Исследователи из University of California, Berkeley, открыли как Cas1-Cas2, белки, ответственные за способность CRISPR иммунной системы бактерий приспосабливаться к новым вирусным инфекциям, идентифицировать сайт в геноме, куда вставлена вирусная ДНК так, чтобы распознать её позднее и атаковать.

Эти белки, которые недавно были использованы, чтобы кодировать перемещение в CRISPR регионы генома бактерий, полагаются на уникальную гибкости CRISPR ДНК, чтобы распознать её в месте, где вирусная ДНК должна быть вставлена, гарантируя, что "память" о предыдущей вирусной инфекции будет сохранена соотв. образом.

В статье, опубликованной 20 июля в Science Дженнифер Дудна и ее исследовательской группой, была использована электронная микроскопия и рентгеновская кристаллография, выполненная на расширенном источнике света в Национальной лаборатории Лоренса Беркли, Стэнфордском линейном ускорительном центре и HHMI электронного микроскопа в Калифорнийском университете в Беркли, чтобы захватить структуры Cas1-Cas2 во время вставки вирусной ДНК в область CRISPR.

Структуры выявили, что третий белок, IHF, соединяется рядом с местом вставки и изгибает ДНК в U-образную форму, позволяя Cas1-Cas2 соединяться с обеими частями ДНК одновременно. Было установлено, что реакция требует, чтобы ДНК мишень была изогнута и частично раскручена, иногда это происходит только в соотв. мишени.

CRISPR системы являются бактериальными иммунными системами, которые позволяют бактериям приспосабливаться и защищаться против вирусов, которые их инфицируют. CRISPR представляет собой собранные в кластер регулярно перемежаемые короткими палиндромными повторами уникальный регион ДНК, где фрагменты вирусной ДНК сохраняются для последующего использования, позволяя клетке распознавать любой вирус, который пытается её повторно инфицировать. Вирусная ДНК чередуется с "короткими палиндромными повторами," которые служат в качестве сигнала распознавания, для непосредственного наведения Cas1-Cas2, чтобы добавлять новые вирусные последовательности.

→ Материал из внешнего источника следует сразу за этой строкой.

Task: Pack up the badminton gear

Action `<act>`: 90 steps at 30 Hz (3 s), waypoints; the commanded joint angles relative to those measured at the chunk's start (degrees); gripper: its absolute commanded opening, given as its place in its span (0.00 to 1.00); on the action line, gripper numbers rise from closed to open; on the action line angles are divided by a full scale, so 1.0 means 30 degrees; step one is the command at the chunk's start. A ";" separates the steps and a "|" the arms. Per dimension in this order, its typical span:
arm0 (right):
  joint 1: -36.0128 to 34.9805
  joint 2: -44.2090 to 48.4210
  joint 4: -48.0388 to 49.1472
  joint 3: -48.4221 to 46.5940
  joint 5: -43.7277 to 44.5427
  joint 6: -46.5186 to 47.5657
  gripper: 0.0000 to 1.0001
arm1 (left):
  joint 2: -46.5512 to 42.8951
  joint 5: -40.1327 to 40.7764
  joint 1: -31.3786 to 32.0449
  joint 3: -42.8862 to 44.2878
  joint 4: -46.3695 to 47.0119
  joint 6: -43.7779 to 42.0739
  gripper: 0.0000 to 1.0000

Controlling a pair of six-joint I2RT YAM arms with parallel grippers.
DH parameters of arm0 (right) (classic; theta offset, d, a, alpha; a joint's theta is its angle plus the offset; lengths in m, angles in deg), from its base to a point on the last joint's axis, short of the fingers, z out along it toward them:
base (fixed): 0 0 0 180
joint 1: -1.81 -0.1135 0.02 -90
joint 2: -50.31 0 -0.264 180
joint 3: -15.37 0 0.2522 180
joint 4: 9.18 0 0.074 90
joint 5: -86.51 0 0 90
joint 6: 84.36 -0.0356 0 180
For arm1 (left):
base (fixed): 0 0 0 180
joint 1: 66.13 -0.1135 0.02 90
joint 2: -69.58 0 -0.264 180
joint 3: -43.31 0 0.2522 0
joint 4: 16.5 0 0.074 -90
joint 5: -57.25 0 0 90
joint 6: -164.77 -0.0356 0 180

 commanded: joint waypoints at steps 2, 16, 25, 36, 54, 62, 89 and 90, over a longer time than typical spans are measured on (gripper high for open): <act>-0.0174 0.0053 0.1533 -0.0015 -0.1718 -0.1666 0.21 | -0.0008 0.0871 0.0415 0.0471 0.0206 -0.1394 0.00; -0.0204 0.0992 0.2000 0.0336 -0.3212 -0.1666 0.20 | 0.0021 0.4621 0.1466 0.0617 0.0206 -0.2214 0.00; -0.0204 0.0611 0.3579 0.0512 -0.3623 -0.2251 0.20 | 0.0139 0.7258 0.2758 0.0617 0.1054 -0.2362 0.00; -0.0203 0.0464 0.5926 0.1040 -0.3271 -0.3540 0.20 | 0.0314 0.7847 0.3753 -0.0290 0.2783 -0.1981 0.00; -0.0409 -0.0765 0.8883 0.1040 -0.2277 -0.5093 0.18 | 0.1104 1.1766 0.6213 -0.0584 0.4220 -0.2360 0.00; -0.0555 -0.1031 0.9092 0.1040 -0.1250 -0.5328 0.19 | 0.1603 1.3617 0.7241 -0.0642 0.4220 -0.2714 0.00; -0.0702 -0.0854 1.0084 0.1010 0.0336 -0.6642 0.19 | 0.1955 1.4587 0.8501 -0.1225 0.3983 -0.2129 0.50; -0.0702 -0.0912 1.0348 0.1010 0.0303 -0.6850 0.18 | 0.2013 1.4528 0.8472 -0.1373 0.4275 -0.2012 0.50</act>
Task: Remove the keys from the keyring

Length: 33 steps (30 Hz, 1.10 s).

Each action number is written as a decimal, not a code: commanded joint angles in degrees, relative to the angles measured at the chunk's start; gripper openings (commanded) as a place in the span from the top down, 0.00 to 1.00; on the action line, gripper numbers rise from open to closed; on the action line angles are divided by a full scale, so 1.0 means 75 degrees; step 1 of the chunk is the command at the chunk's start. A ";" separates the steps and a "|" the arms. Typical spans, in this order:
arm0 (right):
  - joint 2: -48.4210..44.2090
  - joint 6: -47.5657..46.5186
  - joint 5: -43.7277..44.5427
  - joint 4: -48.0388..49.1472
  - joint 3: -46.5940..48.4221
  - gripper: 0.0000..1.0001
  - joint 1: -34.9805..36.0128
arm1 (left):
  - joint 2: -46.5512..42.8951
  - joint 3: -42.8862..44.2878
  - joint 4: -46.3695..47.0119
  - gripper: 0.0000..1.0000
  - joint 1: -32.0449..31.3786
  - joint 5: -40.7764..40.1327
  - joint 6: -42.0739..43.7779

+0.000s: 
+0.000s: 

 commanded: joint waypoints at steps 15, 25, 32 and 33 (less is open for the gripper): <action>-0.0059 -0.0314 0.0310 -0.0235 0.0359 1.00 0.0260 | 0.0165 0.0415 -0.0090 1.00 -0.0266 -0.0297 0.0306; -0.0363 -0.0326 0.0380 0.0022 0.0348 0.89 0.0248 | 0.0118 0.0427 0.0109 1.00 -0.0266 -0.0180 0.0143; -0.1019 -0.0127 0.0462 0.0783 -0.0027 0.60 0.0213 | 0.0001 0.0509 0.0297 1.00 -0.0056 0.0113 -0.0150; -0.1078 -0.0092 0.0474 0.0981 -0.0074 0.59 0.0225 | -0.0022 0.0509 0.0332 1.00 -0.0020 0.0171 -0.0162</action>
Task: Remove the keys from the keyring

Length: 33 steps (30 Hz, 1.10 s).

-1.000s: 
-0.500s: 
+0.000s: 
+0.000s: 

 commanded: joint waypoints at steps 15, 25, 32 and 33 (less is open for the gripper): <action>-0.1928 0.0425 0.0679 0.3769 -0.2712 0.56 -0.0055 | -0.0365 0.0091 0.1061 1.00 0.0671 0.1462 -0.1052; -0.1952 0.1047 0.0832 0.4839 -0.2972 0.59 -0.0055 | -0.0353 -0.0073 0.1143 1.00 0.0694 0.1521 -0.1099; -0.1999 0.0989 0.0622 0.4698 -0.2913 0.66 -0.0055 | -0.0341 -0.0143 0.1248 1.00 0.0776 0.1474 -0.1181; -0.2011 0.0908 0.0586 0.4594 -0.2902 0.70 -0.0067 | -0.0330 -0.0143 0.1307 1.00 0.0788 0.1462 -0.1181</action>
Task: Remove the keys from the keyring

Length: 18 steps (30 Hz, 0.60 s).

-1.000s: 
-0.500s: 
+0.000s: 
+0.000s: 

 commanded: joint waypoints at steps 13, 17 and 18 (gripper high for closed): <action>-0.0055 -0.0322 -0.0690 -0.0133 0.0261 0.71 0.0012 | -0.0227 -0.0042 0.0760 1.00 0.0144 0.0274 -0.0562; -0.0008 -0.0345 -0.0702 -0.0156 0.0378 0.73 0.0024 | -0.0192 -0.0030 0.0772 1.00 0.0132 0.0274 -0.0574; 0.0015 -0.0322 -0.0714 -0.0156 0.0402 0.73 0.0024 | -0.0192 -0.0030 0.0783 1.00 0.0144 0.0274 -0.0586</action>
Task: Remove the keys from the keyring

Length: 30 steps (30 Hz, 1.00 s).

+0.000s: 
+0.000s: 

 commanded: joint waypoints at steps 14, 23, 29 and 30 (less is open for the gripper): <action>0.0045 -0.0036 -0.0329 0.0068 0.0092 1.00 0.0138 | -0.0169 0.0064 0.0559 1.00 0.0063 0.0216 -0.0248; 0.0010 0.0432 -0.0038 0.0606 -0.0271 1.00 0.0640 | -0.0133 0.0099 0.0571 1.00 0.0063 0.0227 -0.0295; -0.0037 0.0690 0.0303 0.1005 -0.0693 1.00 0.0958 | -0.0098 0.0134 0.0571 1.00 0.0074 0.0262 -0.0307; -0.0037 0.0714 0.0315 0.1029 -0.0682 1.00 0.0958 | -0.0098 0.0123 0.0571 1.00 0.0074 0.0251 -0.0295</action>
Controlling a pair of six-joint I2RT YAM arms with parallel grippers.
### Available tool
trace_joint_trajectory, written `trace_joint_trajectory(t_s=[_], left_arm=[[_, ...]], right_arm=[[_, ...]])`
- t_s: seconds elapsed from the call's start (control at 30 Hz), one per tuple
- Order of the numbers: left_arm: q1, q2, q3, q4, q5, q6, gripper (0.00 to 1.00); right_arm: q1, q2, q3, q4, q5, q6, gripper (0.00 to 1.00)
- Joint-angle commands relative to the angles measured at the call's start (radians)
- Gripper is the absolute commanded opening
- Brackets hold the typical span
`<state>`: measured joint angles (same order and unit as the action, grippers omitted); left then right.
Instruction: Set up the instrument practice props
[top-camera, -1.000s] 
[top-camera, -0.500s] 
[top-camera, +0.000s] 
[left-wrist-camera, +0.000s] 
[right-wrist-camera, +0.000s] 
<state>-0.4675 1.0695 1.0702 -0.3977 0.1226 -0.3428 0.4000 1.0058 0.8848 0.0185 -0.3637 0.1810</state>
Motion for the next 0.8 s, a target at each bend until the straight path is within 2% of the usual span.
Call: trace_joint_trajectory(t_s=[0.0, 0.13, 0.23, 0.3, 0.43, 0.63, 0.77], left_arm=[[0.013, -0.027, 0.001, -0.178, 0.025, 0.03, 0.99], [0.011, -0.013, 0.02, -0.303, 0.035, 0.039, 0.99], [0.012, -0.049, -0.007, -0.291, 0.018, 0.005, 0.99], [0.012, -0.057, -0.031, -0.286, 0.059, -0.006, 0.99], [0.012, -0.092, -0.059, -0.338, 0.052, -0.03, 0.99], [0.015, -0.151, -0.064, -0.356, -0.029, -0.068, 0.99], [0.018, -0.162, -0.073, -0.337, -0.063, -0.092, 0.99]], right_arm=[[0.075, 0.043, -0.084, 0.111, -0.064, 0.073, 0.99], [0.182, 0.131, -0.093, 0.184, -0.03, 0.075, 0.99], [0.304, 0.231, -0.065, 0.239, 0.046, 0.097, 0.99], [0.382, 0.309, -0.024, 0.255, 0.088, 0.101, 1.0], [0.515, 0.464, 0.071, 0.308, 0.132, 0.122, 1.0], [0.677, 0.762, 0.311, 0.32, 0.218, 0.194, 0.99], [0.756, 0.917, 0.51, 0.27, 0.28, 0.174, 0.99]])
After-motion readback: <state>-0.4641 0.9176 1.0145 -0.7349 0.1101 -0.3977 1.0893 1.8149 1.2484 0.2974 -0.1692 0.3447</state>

Специфическое распознавание этих повторов с помощью Cas1-Cas2 ограничивается интеграцией вирусной ДНК в массив CRISPR, это позволяет использовать его для иммунитета и избегания потенциально фатальных эффектов вставки вирусной ДНК в неправильное место.

Поскольку большинство ДНК-связывающих белков непосредственно "счтывают" нуклеотиды с распознаваемой последовательности, Cas1-Cas2 распознают CRISPR повторы посредством более косвенных способов: их формы и гибкости. Помимо кодирования белков нуклеотидная последовательность участка ДНК предопределяет также молекулярные физические свойства, при этом некоторые последовательности действуют как гибкие петли, а др. образуют жесткие стержни. Последовательность CRISPR повторов позволяет им сгибаться и изгибаться как можно правильнее, чтобы быть связанной с Cas1-Cas2, позволяя тем самым белкам распознавать свою мишень по форме.

Было показано, что способность хранения информации в Cas1-Cas2 может быть перенацелена на распознавание рамок считывания скорее, чем на вирусную последовательность и возможно может быть использована для считывания др. типа информации также.

Открытие того, как Cas1-Cas2 распознают свои мишени, открывает двери для модификаций самих белков. Путем доводки белков исследователи оказались способны перенаправить их на последовательности иные, нежели CRISPR повторы и расширить их использование у организмов, не имеющих собственного CRISPR локуса.